#### WHAT TO PRODUCE
Starting at the line below that contains "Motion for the" and ending at the line that contains "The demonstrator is", retype each line exactly as it stands, but omit the pictures.

#### GIVEN RECORDS
Segment Open

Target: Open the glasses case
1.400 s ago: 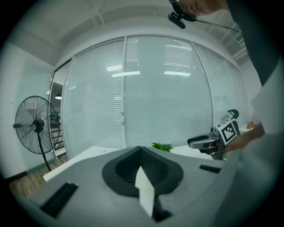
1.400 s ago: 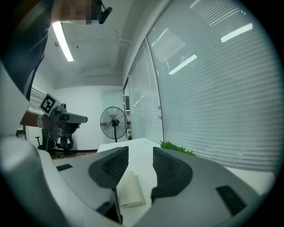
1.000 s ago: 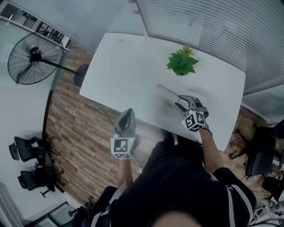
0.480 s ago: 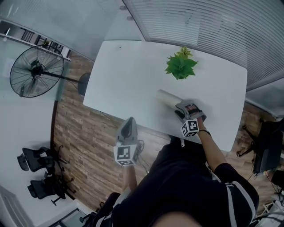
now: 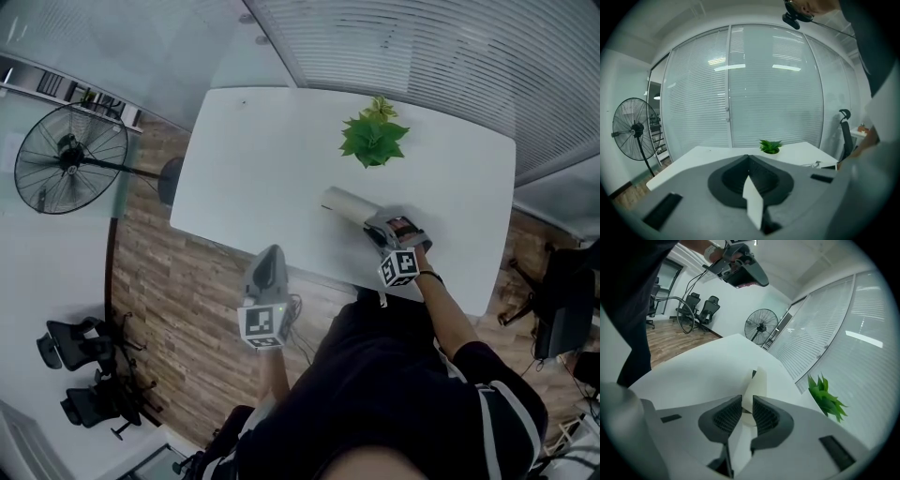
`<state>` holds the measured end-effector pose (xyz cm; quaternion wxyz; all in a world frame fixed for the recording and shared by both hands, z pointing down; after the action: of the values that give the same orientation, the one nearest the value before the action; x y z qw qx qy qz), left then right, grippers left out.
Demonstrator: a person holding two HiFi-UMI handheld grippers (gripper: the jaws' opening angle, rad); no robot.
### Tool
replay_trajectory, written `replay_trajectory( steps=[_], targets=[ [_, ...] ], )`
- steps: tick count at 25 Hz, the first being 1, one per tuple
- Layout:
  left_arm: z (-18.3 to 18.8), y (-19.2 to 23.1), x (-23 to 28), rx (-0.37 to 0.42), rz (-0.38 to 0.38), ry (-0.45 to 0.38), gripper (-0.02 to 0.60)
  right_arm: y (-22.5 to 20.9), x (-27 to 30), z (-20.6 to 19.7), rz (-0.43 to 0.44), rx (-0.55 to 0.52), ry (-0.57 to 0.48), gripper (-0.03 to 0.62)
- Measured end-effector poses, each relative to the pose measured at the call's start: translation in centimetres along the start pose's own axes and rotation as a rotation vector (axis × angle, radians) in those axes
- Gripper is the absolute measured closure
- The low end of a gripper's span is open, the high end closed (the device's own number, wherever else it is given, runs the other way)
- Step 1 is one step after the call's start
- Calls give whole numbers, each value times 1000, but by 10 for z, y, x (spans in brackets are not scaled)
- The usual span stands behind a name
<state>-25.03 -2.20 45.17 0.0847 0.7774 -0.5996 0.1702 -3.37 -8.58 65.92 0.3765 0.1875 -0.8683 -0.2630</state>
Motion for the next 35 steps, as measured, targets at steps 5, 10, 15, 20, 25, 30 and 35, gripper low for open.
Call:
replay_trajectory(
  steps=[5, 10, 15, 20, 25, 30, 35],
  targets=[
    [0, -3, 3, -10, -11, 16, 581, -21, -8, 0, -65, 90, -19, 551],
    [1, -6, 6, 7, -19, 17, 581, -55, -10, -17, -105, 305, -82, 556],
    [7, -8, 5, 34, -19, 28, 583, -81, -9, -48, -112, 475, -125, 557],
    [8, -12, 7, 56, -21, 51, 581, -97, 1, -75, -140, 566, -131, 557],
    [11, -21, 8, 61, -31, 54, 583, -98, 3, -80, -135, 589, -132, 557],
    [10, -22, 13, 55, -38, 39, 581, -104, -9, -70, -165, 592, -155, 557],
    [14, -19, 18, 40, -39, -7, 581, -155, -74, -18, -322, 622, -308, 560]
  ],
)
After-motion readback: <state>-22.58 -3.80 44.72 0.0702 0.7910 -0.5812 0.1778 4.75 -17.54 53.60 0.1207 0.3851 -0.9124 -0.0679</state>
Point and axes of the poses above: the fingertips, and each gripper's own axes: x forward along the fingers, y to its left, z out of its top, the point moved 6 cm from there along -x, backward along the fingers, and after that the axes turned 2 degrees about -x, right-handed, at the moved point
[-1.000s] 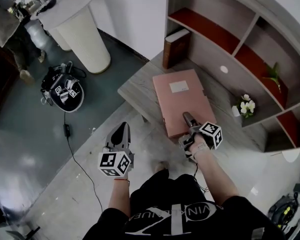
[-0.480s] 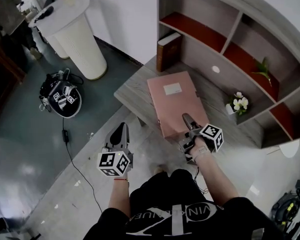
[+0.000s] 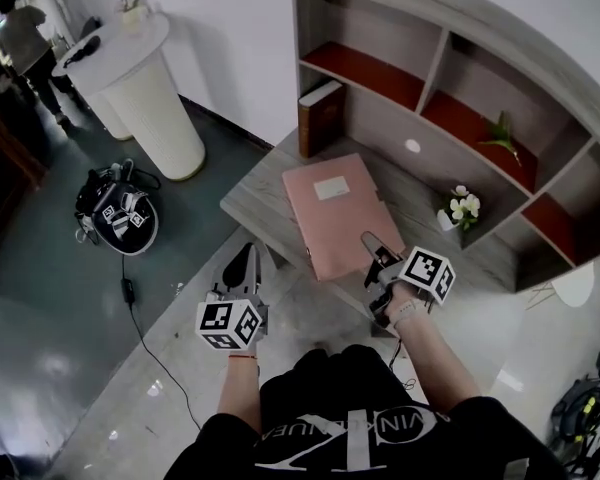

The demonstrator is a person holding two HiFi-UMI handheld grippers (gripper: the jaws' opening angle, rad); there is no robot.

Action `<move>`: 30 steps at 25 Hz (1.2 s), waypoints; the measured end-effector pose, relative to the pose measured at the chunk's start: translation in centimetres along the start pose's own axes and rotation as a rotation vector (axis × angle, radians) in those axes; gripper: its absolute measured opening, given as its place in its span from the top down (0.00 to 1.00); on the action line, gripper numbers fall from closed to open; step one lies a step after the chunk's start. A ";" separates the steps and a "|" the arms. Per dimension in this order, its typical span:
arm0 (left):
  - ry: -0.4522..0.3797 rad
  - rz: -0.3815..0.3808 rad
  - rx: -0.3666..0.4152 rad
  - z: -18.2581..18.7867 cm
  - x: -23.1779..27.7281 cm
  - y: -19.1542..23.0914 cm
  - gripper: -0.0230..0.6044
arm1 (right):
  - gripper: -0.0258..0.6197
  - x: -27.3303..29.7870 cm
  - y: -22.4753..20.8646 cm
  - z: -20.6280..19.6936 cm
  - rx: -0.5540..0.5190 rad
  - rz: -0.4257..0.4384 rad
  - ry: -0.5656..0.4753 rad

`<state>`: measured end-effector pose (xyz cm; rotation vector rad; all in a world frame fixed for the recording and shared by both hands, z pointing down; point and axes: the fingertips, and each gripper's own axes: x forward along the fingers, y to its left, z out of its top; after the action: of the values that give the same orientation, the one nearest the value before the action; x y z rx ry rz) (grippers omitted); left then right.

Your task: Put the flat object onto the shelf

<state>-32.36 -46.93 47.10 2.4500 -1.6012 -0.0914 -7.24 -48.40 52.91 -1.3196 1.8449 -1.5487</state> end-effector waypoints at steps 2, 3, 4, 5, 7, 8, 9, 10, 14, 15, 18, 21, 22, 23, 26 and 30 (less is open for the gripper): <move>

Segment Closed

#### ANSWER SECTION
Motion for the next 35 steps, as measured, targets at steps 5, 10, 15, 20, 25, 30 and 35, gripper low for open.
Call:
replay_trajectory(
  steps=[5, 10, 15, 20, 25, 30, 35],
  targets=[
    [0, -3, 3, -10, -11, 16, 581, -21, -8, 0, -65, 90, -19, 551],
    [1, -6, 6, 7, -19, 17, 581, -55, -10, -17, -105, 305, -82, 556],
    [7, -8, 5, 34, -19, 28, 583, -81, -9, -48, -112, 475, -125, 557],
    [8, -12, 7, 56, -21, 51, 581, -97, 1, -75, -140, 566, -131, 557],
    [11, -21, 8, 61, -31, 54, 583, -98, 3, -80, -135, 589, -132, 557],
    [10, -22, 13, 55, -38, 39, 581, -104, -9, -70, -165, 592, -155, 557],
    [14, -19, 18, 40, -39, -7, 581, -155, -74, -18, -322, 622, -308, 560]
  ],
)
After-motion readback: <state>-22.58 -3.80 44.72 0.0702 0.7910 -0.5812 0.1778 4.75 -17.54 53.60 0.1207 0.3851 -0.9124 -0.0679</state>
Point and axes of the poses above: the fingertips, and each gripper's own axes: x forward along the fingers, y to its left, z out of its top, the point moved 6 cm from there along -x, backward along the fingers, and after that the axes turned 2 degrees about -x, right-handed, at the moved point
[-1.000s] 
[-0.480s] 
[+0.000s] 

The demonstrator is a person holding two HiFi-UMI handheld grippers (gripper: the jaws' opening angle, rad); there is no robot.

The output shown is complete.